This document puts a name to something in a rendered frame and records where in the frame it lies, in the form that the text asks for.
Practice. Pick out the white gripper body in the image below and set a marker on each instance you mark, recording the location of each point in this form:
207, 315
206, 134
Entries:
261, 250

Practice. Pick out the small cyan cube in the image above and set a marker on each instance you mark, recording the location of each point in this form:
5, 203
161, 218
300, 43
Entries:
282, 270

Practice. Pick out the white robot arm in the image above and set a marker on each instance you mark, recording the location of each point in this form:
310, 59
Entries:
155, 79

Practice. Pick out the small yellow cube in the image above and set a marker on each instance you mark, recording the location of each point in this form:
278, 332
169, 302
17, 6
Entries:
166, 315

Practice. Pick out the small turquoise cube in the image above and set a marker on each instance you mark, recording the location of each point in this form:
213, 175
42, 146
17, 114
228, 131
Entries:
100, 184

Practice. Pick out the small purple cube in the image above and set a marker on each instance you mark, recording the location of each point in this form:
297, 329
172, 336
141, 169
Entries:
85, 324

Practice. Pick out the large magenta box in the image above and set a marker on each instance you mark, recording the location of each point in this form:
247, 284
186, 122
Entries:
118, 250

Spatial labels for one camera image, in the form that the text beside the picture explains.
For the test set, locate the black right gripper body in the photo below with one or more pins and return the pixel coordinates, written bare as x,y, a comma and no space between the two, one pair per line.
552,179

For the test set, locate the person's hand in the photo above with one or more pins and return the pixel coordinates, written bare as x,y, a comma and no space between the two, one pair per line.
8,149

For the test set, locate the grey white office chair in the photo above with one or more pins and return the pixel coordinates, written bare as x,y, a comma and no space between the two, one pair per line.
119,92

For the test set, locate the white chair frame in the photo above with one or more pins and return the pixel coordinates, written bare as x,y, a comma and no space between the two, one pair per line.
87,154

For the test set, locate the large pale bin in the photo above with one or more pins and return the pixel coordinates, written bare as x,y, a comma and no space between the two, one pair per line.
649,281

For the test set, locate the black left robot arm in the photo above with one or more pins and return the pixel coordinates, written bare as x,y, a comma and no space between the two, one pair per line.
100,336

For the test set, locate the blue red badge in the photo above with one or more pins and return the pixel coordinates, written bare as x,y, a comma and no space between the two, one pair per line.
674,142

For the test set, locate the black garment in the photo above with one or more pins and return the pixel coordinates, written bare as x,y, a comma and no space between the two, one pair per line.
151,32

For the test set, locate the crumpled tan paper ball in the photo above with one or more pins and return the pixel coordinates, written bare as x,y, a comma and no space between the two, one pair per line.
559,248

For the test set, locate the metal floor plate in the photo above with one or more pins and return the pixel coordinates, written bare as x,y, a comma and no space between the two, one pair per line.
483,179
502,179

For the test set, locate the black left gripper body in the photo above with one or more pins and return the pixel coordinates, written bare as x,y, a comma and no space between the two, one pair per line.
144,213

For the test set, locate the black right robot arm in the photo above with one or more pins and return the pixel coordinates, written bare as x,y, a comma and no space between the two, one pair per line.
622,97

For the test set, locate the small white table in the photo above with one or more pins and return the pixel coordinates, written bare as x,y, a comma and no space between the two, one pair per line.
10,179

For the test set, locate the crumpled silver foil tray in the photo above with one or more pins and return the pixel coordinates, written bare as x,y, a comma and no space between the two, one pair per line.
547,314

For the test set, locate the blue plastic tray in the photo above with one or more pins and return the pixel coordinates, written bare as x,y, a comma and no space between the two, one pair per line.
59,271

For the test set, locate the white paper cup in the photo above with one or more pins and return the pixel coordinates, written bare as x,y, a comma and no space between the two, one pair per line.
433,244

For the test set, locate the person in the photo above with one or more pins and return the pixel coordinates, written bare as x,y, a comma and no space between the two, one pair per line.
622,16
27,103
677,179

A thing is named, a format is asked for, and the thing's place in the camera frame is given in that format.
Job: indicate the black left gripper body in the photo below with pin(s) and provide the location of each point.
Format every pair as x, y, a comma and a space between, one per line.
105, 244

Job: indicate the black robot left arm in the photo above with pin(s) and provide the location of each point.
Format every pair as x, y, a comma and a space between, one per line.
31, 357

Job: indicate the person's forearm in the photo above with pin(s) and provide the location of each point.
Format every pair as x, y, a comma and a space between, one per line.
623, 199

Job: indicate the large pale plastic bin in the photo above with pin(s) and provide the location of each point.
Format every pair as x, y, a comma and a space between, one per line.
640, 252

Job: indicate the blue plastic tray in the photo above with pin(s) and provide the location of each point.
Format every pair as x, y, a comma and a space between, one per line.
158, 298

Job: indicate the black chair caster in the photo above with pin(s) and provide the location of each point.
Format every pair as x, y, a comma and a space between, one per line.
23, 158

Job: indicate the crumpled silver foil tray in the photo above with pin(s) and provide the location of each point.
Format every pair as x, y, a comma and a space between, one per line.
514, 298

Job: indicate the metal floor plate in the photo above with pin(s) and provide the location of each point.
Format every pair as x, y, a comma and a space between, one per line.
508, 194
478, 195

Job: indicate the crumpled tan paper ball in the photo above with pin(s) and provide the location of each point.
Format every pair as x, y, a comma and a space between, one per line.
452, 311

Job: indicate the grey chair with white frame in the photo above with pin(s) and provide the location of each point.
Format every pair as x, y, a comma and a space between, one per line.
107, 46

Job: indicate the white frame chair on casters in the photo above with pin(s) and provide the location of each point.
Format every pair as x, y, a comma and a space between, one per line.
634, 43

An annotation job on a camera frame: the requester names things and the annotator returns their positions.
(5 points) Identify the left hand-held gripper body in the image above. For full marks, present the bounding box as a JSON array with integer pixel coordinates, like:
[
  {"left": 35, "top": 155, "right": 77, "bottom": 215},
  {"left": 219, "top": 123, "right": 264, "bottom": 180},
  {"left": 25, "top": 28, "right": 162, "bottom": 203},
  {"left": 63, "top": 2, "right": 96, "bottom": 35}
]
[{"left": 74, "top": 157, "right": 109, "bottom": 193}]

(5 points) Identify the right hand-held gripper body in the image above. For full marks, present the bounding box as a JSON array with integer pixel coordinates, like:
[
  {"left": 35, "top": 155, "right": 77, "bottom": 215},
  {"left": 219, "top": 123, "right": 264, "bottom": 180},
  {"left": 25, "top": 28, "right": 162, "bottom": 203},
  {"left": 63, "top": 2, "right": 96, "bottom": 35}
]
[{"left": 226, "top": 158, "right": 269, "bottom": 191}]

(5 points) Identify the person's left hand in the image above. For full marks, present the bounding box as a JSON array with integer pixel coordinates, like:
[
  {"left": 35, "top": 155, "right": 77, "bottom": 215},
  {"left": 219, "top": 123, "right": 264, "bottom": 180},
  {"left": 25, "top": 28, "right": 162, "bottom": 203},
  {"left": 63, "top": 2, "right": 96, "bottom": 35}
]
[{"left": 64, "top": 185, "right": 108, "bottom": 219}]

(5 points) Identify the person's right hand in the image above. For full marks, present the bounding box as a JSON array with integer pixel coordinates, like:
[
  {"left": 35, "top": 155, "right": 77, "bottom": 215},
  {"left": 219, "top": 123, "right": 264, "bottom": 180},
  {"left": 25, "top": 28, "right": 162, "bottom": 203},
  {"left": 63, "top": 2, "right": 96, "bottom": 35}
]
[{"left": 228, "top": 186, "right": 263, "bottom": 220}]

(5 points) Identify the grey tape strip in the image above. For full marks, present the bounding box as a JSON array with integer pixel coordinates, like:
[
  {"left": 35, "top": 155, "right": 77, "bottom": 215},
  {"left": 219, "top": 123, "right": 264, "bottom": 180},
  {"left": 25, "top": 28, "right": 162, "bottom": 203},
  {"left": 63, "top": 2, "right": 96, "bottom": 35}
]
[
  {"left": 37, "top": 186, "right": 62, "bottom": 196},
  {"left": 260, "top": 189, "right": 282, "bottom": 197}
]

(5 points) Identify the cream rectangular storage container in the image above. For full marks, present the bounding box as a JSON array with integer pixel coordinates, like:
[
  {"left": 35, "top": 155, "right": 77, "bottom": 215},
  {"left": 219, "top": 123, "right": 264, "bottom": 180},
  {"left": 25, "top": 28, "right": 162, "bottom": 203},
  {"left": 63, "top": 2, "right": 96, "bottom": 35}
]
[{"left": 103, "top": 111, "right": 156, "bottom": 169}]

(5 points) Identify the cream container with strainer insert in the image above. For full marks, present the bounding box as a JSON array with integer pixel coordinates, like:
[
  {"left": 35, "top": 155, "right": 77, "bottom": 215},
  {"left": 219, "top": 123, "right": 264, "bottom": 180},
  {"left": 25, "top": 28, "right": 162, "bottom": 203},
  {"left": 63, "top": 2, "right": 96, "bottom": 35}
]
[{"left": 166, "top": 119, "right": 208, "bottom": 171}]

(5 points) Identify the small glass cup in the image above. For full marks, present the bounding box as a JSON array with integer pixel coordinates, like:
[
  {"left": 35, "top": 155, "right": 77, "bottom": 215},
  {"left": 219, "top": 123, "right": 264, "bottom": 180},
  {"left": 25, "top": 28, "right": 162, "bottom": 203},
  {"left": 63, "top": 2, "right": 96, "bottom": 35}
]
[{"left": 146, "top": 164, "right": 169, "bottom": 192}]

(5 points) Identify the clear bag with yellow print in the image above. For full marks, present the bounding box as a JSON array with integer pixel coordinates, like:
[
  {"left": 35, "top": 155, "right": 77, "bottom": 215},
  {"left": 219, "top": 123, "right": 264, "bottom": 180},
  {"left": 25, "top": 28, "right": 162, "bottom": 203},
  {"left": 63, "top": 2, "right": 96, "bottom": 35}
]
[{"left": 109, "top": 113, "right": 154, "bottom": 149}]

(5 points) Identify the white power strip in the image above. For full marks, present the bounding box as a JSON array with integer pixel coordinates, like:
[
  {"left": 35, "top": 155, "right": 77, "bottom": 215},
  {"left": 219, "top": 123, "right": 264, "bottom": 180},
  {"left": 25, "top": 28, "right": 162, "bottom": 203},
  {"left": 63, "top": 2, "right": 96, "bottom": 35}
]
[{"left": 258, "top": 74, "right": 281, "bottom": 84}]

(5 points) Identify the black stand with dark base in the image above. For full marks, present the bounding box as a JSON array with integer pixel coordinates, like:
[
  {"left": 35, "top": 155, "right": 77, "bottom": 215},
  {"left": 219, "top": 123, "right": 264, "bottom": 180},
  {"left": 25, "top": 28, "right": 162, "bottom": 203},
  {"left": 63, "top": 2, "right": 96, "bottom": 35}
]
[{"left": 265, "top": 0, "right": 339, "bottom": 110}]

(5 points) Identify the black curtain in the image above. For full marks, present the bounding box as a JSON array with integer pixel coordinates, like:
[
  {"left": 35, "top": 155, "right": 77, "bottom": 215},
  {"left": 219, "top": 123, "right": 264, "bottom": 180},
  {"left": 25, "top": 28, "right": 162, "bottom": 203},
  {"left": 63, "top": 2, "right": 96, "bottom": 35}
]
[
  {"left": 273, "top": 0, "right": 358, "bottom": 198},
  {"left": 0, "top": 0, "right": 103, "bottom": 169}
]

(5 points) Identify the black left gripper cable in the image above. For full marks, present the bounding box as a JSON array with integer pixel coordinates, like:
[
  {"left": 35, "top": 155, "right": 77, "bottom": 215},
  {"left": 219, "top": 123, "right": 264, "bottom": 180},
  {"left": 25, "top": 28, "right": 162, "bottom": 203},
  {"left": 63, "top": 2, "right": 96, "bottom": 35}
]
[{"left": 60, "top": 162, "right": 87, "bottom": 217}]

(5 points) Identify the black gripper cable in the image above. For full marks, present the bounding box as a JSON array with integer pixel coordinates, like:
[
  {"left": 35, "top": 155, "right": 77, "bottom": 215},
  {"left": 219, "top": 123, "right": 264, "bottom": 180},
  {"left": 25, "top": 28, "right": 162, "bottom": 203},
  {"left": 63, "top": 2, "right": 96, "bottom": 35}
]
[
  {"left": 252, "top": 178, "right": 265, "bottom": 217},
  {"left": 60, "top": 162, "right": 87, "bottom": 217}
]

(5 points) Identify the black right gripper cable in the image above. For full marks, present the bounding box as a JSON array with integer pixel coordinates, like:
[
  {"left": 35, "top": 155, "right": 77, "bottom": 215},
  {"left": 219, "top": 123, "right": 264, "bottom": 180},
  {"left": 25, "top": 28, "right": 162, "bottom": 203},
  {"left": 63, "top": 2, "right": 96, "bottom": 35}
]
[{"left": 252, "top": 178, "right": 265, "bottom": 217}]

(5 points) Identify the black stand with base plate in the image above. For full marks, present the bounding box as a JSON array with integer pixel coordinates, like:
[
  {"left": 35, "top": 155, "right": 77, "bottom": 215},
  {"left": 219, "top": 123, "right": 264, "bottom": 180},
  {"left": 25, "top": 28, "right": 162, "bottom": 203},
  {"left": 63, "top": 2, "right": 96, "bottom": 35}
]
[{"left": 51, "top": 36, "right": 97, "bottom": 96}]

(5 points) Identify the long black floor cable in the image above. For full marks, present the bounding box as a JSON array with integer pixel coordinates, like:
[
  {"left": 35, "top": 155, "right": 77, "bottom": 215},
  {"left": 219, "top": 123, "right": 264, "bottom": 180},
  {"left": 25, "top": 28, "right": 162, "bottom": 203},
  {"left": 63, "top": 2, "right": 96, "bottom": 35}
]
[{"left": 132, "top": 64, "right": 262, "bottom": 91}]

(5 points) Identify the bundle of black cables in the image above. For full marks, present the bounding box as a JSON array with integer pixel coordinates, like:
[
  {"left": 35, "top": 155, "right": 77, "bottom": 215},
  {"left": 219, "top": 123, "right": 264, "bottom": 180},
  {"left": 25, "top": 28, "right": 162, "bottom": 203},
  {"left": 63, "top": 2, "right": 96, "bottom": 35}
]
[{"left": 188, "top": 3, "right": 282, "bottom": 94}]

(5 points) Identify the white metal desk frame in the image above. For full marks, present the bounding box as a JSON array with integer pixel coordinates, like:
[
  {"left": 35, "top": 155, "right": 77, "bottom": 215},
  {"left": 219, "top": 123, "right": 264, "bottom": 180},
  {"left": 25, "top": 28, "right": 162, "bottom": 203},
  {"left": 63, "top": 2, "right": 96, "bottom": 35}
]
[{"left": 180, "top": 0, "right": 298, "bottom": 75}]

» What the exercise asks
Copy, from the material above, each line in which the string "text" occurs.

» Solution to this problem
This document puts a name to something in a rendered frame and records where in the frame it lies, in the form that the text asks for.
Spatial labels for one camera image, in the form that the text beside the picture explains.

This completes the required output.